Guard Tag (2 bytes): An additional CRC.
Reference Tag (4 bytes): This contains the logical block address, or where we physically are going to put the data on disk.
The goal of all of this stuff is to be able to prove (to some extent) that the data is correct and went to the desired location. For example, when the user actually gets some data back, they can request to see the guard tag so they can verify correctness of data themselves, instead of relying on block boxed disk drives.
The first step of this is getting our hard disk manufacturers to add support for this new standard. Since its new, our drive certification department can't really test them, so we get 'em and have to figure if they actually work at all or not. Most of the time they do, but sometimes we'll spend weeks hunting a bug to find out its a manufacturer firmware problem. While all this is going on, we need to make sure we satisfy the vendor needs, which can be spread out across the board.
The LSI controller firmware code base consists of over 2 million lines of C/C++, has four layers of preprocessing, relies strongly on function pointer passing and has gotta be wicked fast. All of this translates into a monster code base that that is quite cryptic to look at! Increasing the size of the a block on disks has a huge impact in this code and was very difficult to get everything correct. Sure, we've got a define in there that we just flipped from 512 to 520, but its not that simple...
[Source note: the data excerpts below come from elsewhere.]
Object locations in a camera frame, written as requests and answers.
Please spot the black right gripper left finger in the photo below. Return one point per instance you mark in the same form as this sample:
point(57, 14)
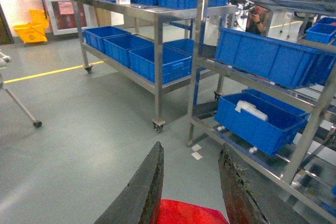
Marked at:
point(140, 200)

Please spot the blue crate with white foam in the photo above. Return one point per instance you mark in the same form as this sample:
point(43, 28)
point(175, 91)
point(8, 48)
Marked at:
point(284, 120)

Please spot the steel wheeled table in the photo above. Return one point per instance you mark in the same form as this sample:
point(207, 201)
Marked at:
point(147, 23)

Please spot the blue crate middle shelf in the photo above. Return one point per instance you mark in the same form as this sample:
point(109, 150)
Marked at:
point(290, 65)

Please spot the red toy block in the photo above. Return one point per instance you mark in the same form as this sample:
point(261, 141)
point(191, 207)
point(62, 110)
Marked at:
point(173, 211)

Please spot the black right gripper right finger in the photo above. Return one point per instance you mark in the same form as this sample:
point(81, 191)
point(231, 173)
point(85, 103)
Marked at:
point(247, 201)

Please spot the yellow mop bucket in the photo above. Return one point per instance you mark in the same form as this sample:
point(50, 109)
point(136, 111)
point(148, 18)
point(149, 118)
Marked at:
point(35, 31)

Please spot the person in dark shirt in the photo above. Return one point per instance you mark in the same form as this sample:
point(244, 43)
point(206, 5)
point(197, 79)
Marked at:
point(256, 20)

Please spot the steel shelf rack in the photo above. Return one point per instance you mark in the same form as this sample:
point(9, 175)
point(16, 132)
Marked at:
point(304, 169)

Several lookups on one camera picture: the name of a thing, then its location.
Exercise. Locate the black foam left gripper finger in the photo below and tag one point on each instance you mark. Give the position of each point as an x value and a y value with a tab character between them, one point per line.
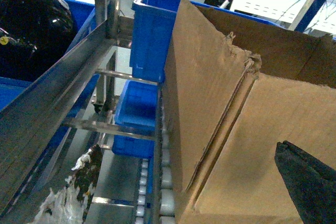
310	183

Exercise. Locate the large cardboard box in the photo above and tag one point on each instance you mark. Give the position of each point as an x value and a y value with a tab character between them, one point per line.
234	88

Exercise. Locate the metal roller shelf rack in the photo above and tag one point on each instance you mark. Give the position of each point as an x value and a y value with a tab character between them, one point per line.
127	188

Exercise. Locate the blue plastic crate lower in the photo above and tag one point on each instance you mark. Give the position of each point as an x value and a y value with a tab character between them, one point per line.
136	109

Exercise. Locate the blue plastic crate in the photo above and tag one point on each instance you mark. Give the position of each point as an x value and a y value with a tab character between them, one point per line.
136	109
29	122
153	25

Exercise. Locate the blue plastic crate left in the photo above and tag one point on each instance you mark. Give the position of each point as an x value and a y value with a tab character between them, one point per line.
29	122

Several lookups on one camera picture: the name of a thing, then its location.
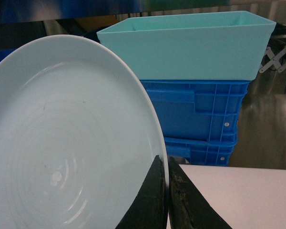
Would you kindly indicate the teal plastic bin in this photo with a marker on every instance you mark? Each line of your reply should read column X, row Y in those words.
column 203, row 46

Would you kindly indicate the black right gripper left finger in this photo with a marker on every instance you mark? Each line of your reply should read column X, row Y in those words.
column 149, row 209

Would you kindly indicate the blue crate top right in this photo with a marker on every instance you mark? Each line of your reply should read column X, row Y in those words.
column 205, row 110

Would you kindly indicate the light blue round tray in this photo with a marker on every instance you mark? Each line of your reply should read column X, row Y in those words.
column 78, row 135

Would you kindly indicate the blue crate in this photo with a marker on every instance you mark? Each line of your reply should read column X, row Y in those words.
column 198, row 152
column 205, row 110

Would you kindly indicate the blue crate bottom right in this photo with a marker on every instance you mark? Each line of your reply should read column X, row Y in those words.
column 198, row 152

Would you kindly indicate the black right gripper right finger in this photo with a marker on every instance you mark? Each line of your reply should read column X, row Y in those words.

When moving stuff between controller caches, persistent cache backup devices, and to/form disk, we need to know whether or not to verify or insert the correct data for these new 8 bytes. This gets really tricky when using a RAID 6 algorithm, where the Q parity can't have correct data! This is because Q parity is used to reconstruct any data piece, but unlike P parity which is a simple XOR, the Q parity is done using Galois Field Multipliers (GFM). In addition, sometimes we use an intermediate RAID volume to store data temporarily while doing a critical operation. Because this data isn't in its real home, the reference tag can't be correct and thus, we need to know to forward it and not checking. In addition, the chips and errata on the different platforms and interfaces need to be surfaced and solved. This can be incredibly tricky because this existing hardware was not intended for PI, and we often have to play games to trick the it into doing what we want. If we make mistakes anywhere, we end up hanging ourselves because we think something failed and have no idea why the PI is incorrect. The user sees this as their arrays going offline...
I've added support to a number of existing operations for PI and from an implementation standpoint there are some very interesting problems to solve. Simply by requiring manipulation of user cache data, this feature is prone to all kinds of problems. On top of that, if we as developers make a mistake, we have to protect the customer and shut down our controllers! This is a huge deal and thus a very sensitive issue.
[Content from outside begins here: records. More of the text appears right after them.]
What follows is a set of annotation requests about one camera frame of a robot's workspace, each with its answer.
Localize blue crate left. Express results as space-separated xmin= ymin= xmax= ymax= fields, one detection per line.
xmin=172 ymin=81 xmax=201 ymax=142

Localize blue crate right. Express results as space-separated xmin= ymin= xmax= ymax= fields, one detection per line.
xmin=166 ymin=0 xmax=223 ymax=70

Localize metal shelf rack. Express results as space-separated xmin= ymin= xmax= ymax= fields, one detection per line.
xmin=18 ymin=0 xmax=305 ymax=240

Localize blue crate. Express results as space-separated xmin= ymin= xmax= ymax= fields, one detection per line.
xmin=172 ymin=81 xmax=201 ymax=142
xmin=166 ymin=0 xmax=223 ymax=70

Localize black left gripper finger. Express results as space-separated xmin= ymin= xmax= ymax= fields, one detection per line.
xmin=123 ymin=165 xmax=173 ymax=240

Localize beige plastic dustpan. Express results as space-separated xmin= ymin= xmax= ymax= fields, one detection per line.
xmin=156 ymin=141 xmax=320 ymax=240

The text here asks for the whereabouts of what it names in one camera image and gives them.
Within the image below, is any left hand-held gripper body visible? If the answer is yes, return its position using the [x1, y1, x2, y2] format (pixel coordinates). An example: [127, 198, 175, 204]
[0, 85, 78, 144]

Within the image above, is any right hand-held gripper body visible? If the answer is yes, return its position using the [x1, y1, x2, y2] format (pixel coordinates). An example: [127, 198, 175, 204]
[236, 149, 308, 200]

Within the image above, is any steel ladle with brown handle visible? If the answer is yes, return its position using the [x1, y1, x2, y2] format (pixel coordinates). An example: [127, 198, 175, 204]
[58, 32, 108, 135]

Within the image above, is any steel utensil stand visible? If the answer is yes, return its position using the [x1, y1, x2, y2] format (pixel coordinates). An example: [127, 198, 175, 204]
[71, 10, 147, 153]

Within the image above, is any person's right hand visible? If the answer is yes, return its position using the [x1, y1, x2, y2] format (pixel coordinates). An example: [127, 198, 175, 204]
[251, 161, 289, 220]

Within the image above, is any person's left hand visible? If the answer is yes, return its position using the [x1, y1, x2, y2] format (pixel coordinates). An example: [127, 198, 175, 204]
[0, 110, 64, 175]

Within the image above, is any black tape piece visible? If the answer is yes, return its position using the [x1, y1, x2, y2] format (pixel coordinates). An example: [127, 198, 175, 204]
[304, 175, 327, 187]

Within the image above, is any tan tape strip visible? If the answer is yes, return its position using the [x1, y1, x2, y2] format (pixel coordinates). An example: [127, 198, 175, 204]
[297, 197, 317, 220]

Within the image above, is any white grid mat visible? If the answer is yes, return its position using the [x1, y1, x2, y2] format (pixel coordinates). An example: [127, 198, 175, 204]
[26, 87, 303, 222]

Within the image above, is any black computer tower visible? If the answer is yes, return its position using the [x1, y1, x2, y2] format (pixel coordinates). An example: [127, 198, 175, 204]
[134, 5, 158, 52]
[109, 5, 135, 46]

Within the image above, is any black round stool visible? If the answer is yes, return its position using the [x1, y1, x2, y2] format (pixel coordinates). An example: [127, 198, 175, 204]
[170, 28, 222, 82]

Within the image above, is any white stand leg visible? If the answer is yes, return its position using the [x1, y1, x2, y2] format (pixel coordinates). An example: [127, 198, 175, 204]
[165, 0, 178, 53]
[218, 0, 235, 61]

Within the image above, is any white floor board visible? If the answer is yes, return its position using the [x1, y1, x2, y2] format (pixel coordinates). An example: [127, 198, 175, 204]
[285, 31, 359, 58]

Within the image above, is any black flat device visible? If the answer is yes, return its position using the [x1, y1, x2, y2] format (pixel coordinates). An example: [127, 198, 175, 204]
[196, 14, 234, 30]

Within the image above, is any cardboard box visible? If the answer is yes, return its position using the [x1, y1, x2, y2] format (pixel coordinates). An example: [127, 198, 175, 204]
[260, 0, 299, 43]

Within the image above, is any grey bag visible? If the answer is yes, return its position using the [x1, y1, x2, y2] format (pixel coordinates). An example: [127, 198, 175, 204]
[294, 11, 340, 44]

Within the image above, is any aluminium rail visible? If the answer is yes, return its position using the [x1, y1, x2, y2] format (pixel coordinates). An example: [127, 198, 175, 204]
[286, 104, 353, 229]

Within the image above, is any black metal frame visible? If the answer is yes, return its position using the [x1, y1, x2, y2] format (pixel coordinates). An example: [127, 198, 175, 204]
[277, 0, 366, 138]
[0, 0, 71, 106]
As a result of such critical operations, we have been working on moving towards an automated test-driven development methodology - something that LSI hasn't fully adopted in the past. For every feature we add support to, we development legacy functional tests and PI correctness tests. This is often more work than the actual feature development itself, but has already saved us from countless pitfalls!
All in all, its exciting to be part of such bleeding edge technology. Contributing to discussions with manufactures and vendors has been very interesting and opened my eyes to what truly goes into delivering and supporting enterprise level systems.